(Records from a dataset)
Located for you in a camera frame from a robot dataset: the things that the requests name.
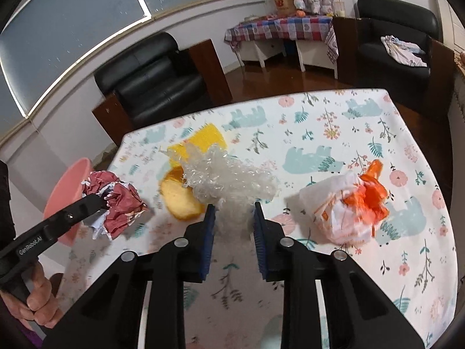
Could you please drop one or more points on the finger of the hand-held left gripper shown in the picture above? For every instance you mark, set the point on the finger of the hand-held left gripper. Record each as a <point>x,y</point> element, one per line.
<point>80,211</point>

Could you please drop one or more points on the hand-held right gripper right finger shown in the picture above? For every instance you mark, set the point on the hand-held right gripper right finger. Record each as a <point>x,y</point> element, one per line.
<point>259,240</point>

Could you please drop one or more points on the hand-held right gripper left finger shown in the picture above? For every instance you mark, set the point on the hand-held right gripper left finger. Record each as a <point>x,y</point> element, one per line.
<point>209,240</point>

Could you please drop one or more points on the pink plastic bucket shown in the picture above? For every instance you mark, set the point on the pink plastic bucket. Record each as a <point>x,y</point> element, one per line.
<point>65,185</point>

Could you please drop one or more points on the red paper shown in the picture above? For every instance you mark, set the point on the red paper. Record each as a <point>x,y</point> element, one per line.
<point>120,203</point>

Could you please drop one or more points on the yellow foam net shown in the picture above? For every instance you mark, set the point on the yellow foam net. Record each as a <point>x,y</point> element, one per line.
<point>207,138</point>
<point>178,196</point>

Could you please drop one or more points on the clear bubble wrap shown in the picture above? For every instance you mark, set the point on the clear bubble wrap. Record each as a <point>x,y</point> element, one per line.
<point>229,178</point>

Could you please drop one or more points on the white orange plastic bag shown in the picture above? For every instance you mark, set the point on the white orange plastic bag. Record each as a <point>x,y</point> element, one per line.
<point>338,207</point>

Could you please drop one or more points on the person's left hand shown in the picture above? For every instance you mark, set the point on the person's left hand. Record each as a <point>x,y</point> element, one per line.
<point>41,298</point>

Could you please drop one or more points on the floral bear print tablecloth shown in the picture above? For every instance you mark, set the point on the floral bear print tablecloth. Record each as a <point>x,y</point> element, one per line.
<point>327,123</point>

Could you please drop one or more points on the black leather armchair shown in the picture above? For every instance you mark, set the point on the black leather armchair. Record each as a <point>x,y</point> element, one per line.
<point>152,87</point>
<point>392,11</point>

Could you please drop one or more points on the frosted glass window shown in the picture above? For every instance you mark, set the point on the frosted glass window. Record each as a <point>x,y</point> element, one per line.
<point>72,25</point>

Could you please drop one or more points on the white desk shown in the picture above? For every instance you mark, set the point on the white desk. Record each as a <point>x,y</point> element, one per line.
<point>254,49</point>

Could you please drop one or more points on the plaid tablecloth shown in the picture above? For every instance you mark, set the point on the plaid tablecloth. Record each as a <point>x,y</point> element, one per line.
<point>279,27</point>

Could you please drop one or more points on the small orange fruit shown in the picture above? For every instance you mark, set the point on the small orange fruit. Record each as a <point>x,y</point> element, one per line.
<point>300,13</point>

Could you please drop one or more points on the white printed garment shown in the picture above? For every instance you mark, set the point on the white printed garment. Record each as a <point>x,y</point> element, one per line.
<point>403,52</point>

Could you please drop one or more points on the brown paper bag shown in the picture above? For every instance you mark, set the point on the brown paper bag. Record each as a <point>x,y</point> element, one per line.
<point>283,2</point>

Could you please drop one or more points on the cup with straw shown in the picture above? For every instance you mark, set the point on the cup with straw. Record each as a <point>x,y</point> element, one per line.
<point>338,9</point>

» Your assignment
If the word "plastic" is on a line above, return that line.

» Solved problem
Could you please drop one or more points on the pink plastic bucket shown in the picture above? For every instance you mark, set the point on the pink plastic bucket. Record each as a <point>x,y</point> element, one per line.
Could you please drop one or more points on the white orange plastic bag shown in the picture above? For every instance you mark, set the point on the white orange plastic bag. Record each as a <point>x,y</point> element, one per line.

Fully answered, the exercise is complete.